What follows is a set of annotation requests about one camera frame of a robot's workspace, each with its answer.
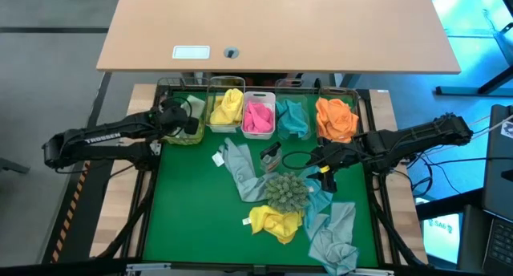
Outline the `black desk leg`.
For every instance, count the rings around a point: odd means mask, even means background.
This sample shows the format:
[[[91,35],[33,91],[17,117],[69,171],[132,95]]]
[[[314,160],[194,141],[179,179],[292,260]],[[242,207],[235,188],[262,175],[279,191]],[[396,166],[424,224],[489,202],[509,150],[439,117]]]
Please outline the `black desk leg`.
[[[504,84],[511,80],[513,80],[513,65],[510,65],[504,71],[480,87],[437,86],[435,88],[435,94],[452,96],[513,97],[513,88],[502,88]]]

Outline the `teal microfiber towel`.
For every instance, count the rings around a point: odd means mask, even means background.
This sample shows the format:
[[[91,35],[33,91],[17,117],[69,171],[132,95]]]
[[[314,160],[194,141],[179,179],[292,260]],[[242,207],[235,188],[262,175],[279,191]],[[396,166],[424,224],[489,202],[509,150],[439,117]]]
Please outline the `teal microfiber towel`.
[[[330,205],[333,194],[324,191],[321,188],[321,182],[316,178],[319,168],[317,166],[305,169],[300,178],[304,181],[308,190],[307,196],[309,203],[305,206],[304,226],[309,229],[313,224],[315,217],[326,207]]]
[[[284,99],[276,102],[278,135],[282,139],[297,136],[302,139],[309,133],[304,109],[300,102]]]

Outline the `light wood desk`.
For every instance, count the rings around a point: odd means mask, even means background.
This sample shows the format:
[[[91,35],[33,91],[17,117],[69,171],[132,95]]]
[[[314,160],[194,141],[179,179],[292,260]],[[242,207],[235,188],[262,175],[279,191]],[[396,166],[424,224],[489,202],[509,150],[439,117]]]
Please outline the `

________________________________________

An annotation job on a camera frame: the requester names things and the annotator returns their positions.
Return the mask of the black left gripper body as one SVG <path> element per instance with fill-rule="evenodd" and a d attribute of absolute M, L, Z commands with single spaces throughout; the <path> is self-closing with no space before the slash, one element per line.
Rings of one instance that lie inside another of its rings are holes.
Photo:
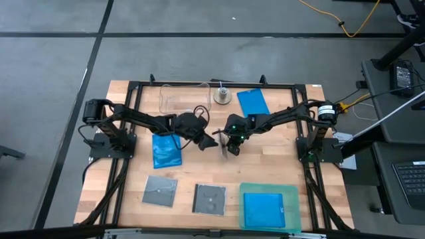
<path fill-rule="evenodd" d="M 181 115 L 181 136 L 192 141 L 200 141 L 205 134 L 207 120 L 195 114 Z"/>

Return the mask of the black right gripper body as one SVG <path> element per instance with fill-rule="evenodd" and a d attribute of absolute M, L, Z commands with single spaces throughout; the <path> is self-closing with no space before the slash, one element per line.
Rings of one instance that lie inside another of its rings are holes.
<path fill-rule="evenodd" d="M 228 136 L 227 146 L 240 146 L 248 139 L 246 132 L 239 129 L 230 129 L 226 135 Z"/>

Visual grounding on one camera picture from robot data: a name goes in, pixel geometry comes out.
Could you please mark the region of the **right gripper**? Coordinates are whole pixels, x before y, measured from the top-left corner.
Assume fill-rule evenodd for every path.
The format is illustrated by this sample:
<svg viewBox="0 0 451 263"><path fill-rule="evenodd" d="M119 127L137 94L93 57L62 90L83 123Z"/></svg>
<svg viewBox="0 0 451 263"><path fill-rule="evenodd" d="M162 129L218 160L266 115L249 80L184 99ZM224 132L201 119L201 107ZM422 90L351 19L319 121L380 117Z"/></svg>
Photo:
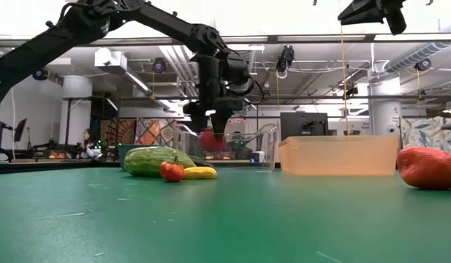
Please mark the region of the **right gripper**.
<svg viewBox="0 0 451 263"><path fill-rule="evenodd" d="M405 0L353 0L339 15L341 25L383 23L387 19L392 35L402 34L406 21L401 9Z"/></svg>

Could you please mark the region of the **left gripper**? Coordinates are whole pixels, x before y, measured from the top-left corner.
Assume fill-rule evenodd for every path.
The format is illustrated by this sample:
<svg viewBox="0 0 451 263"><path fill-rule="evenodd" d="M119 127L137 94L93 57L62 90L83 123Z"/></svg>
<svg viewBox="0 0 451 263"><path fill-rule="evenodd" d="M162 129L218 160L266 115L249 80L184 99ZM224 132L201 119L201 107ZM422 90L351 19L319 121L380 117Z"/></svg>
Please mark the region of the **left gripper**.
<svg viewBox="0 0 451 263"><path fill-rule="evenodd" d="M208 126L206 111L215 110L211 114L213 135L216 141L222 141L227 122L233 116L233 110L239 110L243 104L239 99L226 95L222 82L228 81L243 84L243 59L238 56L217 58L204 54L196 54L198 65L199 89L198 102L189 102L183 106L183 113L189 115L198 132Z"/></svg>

________________________________________

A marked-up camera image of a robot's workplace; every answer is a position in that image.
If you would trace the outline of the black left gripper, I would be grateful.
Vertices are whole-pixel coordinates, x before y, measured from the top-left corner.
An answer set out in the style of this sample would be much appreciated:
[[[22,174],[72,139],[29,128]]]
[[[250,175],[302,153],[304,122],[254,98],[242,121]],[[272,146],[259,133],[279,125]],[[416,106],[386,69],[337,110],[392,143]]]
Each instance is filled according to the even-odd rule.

________________________________________

▶ **PROBLEM DETAILS**
Looking at the material above, count the lines that hold "annotation" and give the total alone.

▶ **FINISHED TASK**
2